Segment Start: Source records
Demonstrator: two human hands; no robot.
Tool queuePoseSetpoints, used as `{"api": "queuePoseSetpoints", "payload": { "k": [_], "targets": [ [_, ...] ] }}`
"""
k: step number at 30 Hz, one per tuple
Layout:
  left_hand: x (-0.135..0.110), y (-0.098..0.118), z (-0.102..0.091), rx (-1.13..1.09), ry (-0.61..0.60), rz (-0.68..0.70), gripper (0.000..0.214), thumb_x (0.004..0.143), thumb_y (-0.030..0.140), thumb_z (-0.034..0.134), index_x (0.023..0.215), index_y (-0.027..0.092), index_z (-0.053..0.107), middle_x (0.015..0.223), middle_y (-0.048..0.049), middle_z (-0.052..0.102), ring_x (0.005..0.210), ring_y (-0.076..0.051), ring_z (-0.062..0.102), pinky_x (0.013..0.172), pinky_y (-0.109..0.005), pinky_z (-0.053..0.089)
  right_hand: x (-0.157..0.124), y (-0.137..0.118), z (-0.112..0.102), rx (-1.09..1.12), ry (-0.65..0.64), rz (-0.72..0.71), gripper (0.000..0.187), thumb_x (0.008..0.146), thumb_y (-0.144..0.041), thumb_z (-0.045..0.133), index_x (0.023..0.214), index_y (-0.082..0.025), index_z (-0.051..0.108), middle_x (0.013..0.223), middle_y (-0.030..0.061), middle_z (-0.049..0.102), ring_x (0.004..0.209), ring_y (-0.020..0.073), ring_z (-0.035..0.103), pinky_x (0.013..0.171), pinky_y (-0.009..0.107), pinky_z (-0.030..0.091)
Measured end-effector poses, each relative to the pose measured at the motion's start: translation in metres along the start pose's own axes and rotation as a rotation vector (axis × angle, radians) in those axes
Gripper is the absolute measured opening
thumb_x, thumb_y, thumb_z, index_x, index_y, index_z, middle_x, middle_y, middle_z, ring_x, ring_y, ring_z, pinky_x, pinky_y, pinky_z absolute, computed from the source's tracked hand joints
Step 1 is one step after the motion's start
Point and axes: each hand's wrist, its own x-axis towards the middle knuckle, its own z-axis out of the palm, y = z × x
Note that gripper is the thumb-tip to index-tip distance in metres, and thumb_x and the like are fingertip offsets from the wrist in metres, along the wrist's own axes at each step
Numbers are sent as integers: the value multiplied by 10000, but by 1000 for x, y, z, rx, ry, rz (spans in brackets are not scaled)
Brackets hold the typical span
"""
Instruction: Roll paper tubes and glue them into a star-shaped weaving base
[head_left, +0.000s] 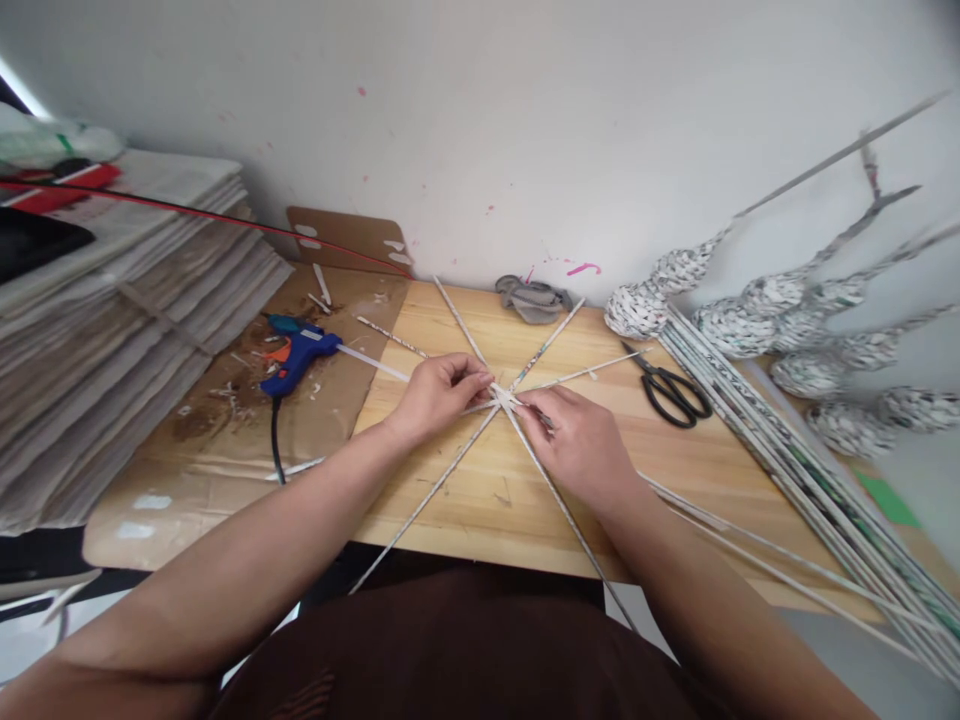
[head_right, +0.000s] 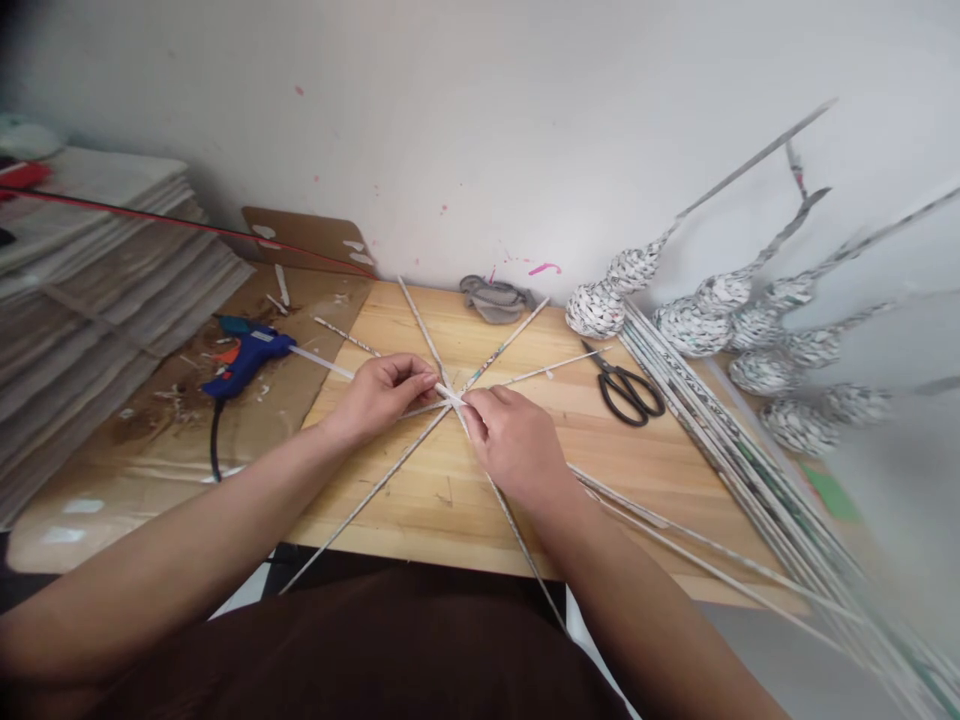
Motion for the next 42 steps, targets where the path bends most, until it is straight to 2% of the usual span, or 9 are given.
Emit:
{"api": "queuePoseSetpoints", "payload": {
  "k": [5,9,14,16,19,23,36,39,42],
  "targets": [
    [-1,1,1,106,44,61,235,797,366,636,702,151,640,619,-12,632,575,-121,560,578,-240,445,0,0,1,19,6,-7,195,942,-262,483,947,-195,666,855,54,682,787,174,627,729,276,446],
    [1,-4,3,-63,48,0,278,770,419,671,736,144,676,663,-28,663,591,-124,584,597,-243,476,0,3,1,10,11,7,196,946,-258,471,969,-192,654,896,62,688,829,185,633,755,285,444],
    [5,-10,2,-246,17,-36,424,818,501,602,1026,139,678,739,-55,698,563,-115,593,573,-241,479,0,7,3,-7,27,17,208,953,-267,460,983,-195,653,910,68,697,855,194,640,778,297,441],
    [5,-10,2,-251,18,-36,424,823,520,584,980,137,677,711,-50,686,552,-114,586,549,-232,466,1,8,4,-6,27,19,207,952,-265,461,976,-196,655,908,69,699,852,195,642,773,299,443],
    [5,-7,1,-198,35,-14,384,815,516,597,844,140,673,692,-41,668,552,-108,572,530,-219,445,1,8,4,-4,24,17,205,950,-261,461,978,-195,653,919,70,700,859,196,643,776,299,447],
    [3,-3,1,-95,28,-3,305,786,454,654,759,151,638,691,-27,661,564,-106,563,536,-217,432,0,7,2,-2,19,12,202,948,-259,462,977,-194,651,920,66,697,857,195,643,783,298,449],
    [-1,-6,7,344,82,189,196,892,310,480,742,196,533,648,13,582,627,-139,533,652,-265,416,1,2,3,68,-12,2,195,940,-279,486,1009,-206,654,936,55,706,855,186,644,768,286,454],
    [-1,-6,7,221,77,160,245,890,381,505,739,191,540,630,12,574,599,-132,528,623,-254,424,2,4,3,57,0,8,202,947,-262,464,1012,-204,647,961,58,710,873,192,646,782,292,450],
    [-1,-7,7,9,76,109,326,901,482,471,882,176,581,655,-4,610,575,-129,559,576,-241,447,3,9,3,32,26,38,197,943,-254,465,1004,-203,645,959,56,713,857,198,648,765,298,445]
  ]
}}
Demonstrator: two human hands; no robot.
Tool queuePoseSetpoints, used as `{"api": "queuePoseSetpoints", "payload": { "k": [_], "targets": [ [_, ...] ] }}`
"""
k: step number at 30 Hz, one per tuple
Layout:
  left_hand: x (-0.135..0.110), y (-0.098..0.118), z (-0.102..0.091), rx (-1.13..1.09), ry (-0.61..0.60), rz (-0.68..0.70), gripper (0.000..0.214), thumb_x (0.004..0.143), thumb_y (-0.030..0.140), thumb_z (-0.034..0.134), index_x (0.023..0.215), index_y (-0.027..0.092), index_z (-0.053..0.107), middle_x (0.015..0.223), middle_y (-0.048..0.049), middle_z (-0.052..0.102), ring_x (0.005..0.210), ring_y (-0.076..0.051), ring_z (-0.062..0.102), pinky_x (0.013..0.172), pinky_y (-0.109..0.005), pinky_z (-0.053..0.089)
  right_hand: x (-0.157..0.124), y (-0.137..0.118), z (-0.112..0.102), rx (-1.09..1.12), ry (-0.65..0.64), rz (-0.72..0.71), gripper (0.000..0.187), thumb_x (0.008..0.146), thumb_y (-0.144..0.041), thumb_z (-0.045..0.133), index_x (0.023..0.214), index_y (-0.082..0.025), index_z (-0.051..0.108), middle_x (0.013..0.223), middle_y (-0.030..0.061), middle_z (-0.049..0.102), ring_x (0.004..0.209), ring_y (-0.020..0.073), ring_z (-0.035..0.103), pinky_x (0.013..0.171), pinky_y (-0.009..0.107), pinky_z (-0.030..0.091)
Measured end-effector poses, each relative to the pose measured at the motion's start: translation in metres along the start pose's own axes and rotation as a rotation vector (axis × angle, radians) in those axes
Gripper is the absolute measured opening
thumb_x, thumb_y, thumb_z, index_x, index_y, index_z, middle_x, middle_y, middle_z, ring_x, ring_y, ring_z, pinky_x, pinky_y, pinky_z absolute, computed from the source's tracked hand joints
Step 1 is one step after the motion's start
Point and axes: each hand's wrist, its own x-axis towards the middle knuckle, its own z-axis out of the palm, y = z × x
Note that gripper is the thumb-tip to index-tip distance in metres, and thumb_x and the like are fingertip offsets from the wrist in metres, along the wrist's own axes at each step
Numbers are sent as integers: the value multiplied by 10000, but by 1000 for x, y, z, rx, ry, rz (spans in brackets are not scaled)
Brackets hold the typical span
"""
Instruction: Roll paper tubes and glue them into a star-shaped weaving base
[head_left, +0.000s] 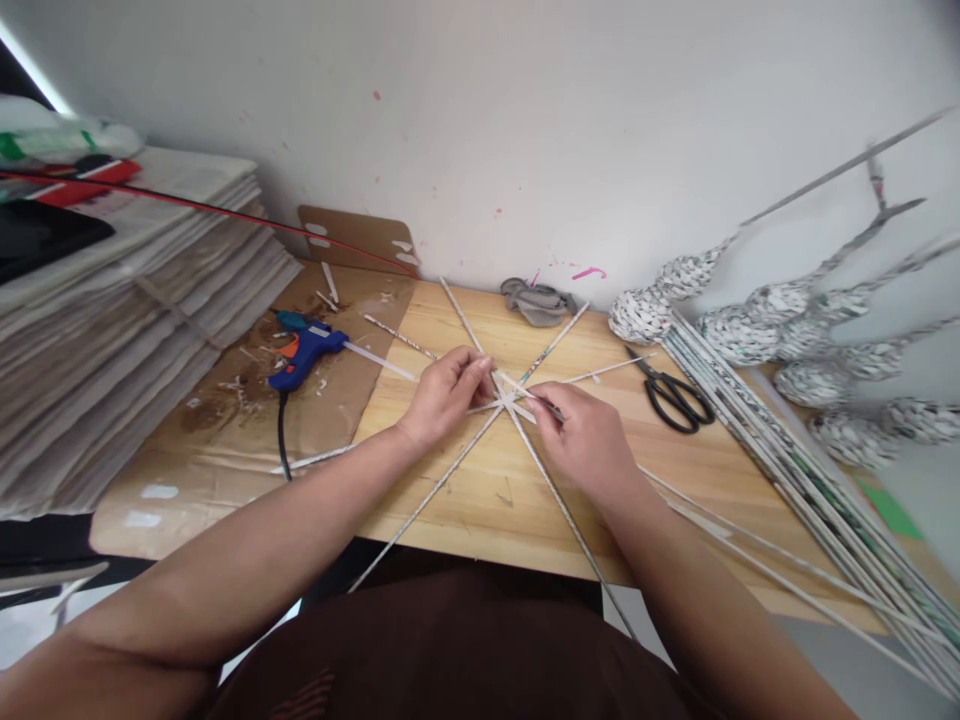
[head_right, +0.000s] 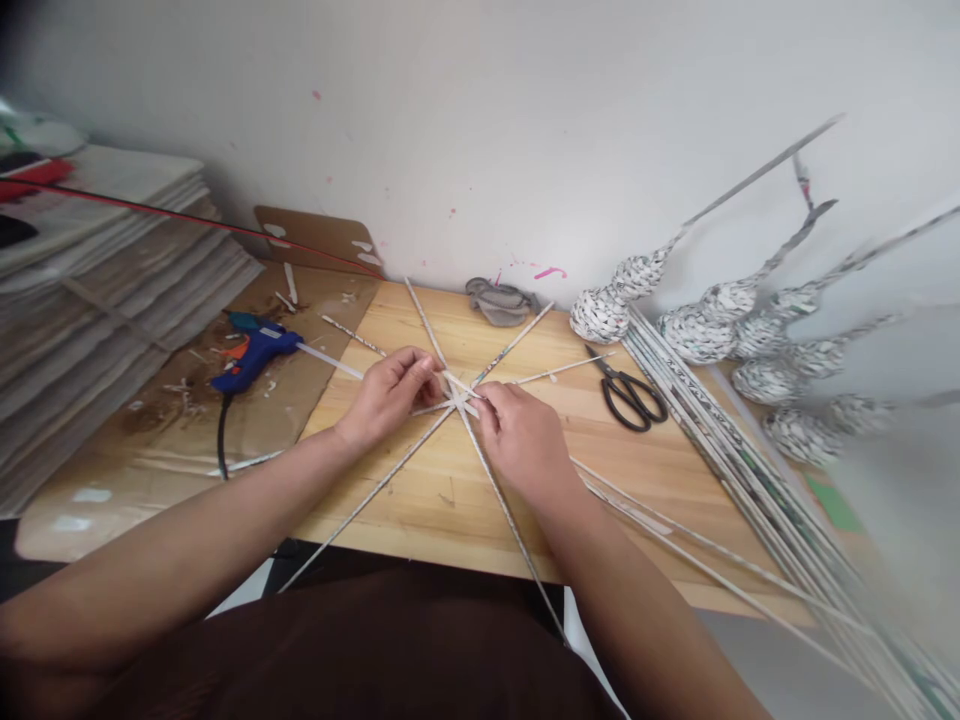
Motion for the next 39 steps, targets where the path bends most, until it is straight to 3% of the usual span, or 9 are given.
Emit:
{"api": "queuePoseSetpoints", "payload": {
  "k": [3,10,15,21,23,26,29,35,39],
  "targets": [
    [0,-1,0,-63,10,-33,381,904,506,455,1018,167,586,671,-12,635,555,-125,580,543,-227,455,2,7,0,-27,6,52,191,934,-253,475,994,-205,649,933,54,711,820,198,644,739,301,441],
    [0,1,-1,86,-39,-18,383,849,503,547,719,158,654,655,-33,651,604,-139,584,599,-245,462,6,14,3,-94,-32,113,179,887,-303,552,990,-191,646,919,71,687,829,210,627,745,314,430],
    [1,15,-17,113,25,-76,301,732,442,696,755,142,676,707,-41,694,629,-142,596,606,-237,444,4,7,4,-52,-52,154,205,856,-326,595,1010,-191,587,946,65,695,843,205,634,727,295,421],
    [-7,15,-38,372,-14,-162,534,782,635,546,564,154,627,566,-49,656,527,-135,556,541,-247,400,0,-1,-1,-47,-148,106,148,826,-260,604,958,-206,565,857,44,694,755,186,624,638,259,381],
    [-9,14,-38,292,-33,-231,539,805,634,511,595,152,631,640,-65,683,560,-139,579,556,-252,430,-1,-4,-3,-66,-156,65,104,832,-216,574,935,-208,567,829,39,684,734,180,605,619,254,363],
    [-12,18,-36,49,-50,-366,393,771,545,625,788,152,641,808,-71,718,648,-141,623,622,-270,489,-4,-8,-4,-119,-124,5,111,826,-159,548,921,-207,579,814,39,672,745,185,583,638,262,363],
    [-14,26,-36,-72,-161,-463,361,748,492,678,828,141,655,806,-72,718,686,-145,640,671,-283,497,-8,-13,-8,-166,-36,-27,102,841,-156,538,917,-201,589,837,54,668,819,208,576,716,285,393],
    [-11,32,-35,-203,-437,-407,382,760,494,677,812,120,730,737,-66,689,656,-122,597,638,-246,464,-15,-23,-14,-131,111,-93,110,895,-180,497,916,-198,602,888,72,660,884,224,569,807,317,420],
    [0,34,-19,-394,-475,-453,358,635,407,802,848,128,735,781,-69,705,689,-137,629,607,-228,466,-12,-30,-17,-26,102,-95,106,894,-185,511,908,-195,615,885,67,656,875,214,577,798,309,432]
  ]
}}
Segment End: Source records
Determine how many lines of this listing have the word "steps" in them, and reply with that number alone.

[Your solution] 2